**Exercise goal:**
Please reproduce, exactly and with nothing else, every line from the one containing "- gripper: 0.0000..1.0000" through the last line of the records below.

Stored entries
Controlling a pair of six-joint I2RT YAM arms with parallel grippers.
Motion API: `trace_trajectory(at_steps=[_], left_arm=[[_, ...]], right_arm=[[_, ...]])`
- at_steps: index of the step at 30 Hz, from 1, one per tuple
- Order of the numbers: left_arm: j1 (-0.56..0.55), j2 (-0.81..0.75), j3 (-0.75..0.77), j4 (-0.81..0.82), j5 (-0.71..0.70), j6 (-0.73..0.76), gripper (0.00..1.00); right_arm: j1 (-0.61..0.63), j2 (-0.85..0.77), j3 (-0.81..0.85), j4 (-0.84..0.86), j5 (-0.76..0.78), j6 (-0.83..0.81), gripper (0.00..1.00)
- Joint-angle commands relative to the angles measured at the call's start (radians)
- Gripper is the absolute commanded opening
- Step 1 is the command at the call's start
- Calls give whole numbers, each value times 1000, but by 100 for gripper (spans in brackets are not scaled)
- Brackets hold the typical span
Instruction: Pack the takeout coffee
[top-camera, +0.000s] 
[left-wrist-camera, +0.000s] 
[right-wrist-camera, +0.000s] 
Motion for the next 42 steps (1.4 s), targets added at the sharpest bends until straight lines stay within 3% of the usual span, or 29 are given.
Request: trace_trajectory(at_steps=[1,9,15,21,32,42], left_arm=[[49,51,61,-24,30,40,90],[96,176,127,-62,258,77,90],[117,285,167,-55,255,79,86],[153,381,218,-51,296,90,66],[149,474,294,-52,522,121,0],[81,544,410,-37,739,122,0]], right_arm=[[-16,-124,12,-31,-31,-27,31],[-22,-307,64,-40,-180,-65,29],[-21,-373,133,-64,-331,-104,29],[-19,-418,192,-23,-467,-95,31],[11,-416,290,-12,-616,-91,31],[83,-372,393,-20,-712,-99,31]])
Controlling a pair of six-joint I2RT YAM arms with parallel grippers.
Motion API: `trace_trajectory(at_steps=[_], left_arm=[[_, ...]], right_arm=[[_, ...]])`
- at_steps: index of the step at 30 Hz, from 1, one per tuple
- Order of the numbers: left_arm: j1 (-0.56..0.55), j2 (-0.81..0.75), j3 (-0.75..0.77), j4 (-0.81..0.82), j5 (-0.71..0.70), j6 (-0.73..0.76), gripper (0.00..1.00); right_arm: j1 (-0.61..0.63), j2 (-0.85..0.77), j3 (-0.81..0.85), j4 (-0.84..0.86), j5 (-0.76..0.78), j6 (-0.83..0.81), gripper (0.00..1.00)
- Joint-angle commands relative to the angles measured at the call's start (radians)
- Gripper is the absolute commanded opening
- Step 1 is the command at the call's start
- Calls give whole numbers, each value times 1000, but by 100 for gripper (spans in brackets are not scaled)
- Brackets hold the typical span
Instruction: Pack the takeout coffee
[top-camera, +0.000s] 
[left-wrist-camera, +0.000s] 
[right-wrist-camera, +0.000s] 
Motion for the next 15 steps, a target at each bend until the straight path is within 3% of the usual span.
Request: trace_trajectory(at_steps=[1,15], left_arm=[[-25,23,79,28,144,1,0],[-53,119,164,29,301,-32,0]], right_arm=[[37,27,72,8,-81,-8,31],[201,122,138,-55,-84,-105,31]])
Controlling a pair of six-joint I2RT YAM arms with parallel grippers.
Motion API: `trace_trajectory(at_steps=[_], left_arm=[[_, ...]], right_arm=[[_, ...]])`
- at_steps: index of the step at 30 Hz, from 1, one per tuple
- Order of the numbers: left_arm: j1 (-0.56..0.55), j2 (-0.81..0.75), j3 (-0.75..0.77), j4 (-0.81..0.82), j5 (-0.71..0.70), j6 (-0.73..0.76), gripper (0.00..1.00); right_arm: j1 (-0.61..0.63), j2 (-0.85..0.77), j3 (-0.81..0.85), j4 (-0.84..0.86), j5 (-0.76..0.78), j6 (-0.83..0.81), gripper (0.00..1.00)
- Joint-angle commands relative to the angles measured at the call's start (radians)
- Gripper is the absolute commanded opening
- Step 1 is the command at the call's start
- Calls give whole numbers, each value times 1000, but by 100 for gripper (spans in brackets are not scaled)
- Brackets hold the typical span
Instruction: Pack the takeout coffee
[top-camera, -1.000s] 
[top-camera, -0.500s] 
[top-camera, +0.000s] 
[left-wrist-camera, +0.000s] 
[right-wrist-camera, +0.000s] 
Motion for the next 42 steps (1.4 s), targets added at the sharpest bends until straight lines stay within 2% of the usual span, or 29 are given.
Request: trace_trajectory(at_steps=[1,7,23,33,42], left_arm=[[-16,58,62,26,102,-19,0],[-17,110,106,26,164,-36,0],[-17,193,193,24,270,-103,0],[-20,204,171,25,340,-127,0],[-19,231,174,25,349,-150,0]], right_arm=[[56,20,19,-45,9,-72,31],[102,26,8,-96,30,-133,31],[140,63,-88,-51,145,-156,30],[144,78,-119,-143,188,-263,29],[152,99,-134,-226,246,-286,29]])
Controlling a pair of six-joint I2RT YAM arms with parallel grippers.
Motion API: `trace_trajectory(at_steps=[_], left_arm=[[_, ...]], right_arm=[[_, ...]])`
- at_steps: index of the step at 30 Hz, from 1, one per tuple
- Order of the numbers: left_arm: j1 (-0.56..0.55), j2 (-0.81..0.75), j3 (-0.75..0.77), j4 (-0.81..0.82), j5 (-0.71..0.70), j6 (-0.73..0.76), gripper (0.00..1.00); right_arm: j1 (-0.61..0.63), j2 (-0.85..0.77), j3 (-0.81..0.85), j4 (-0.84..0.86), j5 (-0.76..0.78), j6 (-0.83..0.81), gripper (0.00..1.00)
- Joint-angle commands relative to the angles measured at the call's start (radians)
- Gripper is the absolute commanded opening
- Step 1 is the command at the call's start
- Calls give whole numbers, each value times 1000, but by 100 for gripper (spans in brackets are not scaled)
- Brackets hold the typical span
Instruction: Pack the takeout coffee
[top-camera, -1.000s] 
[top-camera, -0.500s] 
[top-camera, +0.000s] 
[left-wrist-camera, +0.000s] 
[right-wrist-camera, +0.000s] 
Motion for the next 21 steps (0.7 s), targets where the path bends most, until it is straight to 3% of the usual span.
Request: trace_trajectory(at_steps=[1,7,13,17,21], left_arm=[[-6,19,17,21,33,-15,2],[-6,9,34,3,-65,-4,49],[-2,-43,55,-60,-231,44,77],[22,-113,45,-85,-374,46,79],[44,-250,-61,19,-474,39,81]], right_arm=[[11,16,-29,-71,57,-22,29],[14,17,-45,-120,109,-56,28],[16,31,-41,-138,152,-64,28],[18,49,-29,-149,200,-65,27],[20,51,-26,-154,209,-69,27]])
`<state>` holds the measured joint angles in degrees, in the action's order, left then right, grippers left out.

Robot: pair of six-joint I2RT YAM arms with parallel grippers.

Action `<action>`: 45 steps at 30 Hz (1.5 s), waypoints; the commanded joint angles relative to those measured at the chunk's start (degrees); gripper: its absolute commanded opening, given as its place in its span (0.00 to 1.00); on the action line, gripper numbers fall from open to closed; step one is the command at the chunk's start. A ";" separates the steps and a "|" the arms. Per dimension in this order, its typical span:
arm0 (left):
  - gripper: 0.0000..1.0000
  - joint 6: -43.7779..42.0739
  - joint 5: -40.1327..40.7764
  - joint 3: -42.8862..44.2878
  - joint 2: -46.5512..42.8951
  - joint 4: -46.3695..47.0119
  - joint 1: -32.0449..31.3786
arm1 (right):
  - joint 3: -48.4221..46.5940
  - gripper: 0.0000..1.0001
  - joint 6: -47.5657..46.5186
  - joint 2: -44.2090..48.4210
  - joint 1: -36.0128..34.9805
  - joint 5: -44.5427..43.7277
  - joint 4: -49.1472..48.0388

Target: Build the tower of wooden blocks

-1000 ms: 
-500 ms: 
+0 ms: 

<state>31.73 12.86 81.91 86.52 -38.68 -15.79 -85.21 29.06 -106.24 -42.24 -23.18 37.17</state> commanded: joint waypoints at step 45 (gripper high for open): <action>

**Reply to the task:**
  - gripper: 0.0000..1.0000
  - joint 6: -43.7779..42.0739
  - joint 5: -40.1327..40.7764
  - joint 3: -42.8862..44.2878
  - joint 2: -46.5512..42.8951
  - joint 4: -46.3695..47.0119
  - joint 1: -32.0449..31.3786
arm1 (right):
  - joint 3: -48.4221..46.5940
  - gripper: 0.0000..1.0001
  - joint 6: -47.5657..46.5186
  - joint 2: -44.2090..48.4210
  - joint 1: -36.0128..34.9805
  - joint 5: -44.5427..43.7277
  - joint 4: -49.1472..48.0388

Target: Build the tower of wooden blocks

-1000 ms: 
-500 ms: 
+0 ms: 

<state>31.73 12.86 81.91 86.52 -38.68 -15.79 -85.21 29.06 -106.24 -42.24 -23.18 37.17</state> commanded: joint waypoints at step 45 (gripper high for open): <action>

This output is now finished.